Аккомпанируя новому чем-то привычным и приятным (надо только быть уверенными в том, что аккомпанемент действительно приятен ребенку, а не вам), часто удается ввести ребенка в новую ситуацию менее заметно для него, без особых страхов и протестов. Сочетание аккомпанирования и десенсибилизации, когда очень неспешный подступ к новому совершается под защитой привычного и приятного, открывает более широкие возможности. Для этого совсем не обязательно всегда делать что-то особое. Находка одной из матерей сводилась к тому, что она вешала где-нибудь в стороне новую одежду для ребенка, не пытаясь ее надевать – он категорически отказывался надевать что-то новое. Она давала ему время ввести новую одежду в его картинку мира. Иногда он оказывался рядом с одеждой, иногда трогал – первые реакции настороженности вскоре исчезли. А мать переместила одежду поближе к месту его игр. Так за несколько месяцев они пришли к тому, что он смог надевать ее. В другой семье вещи покупали в двух-трех экземплярах на вырост, и постепенно появилась возможность менять сначала детали одежды, потом саму одежду, потом привносить в нее новые элементы.

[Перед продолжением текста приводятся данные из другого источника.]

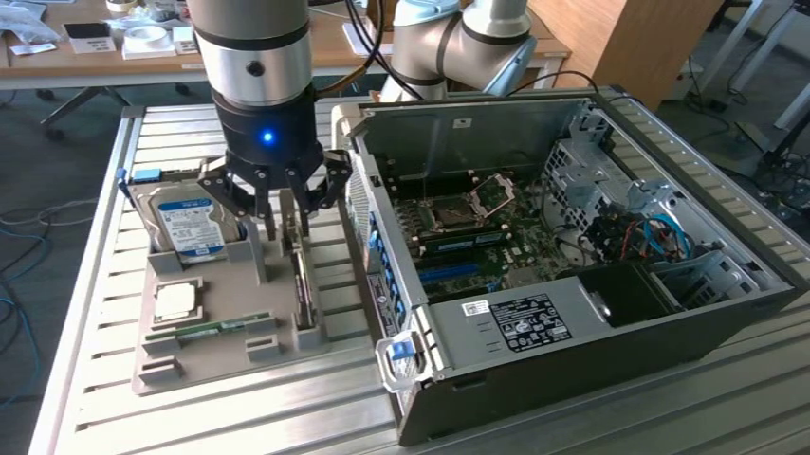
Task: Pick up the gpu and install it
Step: 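Pick up the gpu and move the gpu toward the slot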
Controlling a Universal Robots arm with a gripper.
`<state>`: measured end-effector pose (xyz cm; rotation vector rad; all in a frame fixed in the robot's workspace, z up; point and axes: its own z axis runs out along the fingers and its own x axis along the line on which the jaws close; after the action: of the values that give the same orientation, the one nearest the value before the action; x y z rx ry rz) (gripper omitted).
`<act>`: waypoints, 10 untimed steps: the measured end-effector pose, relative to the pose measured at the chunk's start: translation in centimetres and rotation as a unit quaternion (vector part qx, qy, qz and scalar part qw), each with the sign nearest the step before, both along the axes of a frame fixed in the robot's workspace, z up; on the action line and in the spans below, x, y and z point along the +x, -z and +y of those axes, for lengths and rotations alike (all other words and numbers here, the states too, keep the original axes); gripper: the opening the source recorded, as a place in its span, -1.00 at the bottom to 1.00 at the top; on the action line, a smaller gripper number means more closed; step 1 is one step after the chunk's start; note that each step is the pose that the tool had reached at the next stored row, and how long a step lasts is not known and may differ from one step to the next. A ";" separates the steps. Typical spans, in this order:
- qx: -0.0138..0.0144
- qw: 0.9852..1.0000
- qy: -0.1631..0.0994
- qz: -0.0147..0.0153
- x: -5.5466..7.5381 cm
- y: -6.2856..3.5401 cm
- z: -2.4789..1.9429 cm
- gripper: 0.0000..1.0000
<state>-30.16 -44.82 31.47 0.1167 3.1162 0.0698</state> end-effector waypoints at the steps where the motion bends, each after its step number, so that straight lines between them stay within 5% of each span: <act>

Как правило, даже ждущие от специалистов гарантирующих успех способов поведения родители сами придумывают множество приемов, подходящих именно для их детей. Они хорошо понимают, что пугает ребенка не только сам факт новизны, но и вполне определенная деталь, какой-то признак нового.
Иногда помогает случайность, если, конечно, родители могут ее использовать. Четырехлетний малыш упорно протестовал против появления в комнате сервировочного столика на колесах, и мать вынуждена была держать его в довольно тесной кухне. Как-то она застала сына играющим с водой в стоящей на столике миске. Она чуть откатила столик, и мальчик передвинулся вслед. Тогда она, ни слова не говоря, потихоньку повезла столик в комнату так, чтобы мальчик легко успевал за ним, не переставая играть. Через несколько минут он уже играл в комнате, а когда он закончил игру, осталось только убрать миску.